Tech

Railway Outage Exposes Single-Point Dependency on Google Cloud

The cloud infrastructure provider acknowledges architectural flaws following a service interruption triggered by a Google Cloud Platform account error and secondary GitHub rate-limiting.

Author
Owen Mercer
Markets and Finance Editor
Published
Draft
Source: Hacker News · original
Tech
No image available
Platform-wide disruption lasted eight hours after automated suspension cascaded across AWS and Metal environments

Railway experienced a platform-wide service disruption on May 19, 2026, following an incorrect automated suspension of its production account by Google Cloud Platform. The incident, which lasted approximately eight hours, resulted in the temporary loss of service for all infrastructure hosted on Google Cloud, including the dashboard, API, and core network control plane.

The outage began at 22:20 UTC when Google Cloud placed Railway’s account into a suspended status.
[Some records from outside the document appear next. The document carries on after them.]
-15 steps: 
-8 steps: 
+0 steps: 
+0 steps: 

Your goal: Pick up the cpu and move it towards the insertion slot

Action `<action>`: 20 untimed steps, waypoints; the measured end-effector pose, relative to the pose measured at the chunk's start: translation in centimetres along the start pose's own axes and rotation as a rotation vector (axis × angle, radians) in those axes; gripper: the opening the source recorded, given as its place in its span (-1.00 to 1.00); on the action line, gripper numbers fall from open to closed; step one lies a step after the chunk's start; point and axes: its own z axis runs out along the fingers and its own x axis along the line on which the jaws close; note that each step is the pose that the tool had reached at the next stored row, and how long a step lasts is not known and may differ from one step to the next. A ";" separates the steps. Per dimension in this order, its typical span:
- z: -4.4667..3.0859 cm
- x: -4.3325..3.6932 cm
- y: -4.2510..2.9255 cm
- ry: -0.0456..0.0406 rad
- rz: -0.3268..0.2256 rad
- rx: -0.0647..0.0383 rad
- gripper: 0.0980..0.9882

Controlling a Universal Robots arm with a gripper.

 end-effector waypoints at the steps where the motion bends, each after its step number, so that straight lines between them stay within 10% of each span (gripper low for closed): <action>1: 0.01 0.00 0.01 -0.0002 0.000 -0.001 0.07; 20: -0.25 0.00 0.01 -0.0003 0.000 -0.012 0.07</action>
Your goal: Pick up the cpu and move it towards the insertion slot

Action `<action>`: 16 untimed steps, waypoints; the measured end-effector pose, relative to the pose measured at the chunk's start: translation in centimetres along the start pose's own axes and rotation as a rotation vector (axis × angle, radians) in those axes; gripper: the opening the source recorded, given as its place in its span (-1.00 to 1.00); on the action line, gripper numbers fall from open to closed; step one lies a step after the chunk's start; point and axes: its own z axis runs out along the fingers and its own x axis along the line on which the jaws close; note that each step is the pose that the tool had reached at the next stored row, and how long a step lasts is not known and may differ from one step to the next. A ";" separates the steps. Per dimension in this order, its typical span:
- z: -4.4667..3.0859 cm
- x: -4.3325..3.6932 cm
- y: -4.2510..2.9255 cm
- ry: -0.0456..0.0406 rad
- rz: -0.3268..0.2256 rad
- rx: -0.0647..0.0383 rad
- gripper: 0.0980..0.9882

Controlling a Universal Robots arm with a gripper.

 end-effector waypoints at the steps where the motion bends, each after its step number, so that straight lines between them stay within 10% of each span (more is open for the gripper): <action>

While workloads on Railway’s own Metal and AWS environments remained technically online, the platform’s edge proxies relied on a Google Cloud-hosted control plane API to populate routing tables. As network routing caches expired, these proxies could no longer resolve routes to active instances, causing the outage to cascade beyond Google Cloud. By the time caches cleared, all Railway workloads across all regions became unreachable, returning 404 errors.

Recovery was complicated by secondary effects, including GitHub rate-limiting Railway’s OAuth and webhook integrations due to a surge in retry requests. This temporarily blocked user logins and builds. Additionally, Terms-of-service acceptance records were reset, requiring users to re-accept terms upon their next dashboard visit. Persistent disks were restored to a ready state by 23:54 UTC, but core networking and edge routing did not fully restore until approximately 01:30 UTC on May 20.

Railway acknowledged that its network architecture contained a single-point dependency on the GCP-hosted control plane. Although the underlying mesh ring of high-availability fibre interconnects between Metal, GCP, and AWS remained operational, the failure to re-populate routing tables after cache expiration rendered the system ineffective. The company stated it takes full responsibility for the architectural decisions that allowed an upstream provider action to cascade into a platform-wide outage.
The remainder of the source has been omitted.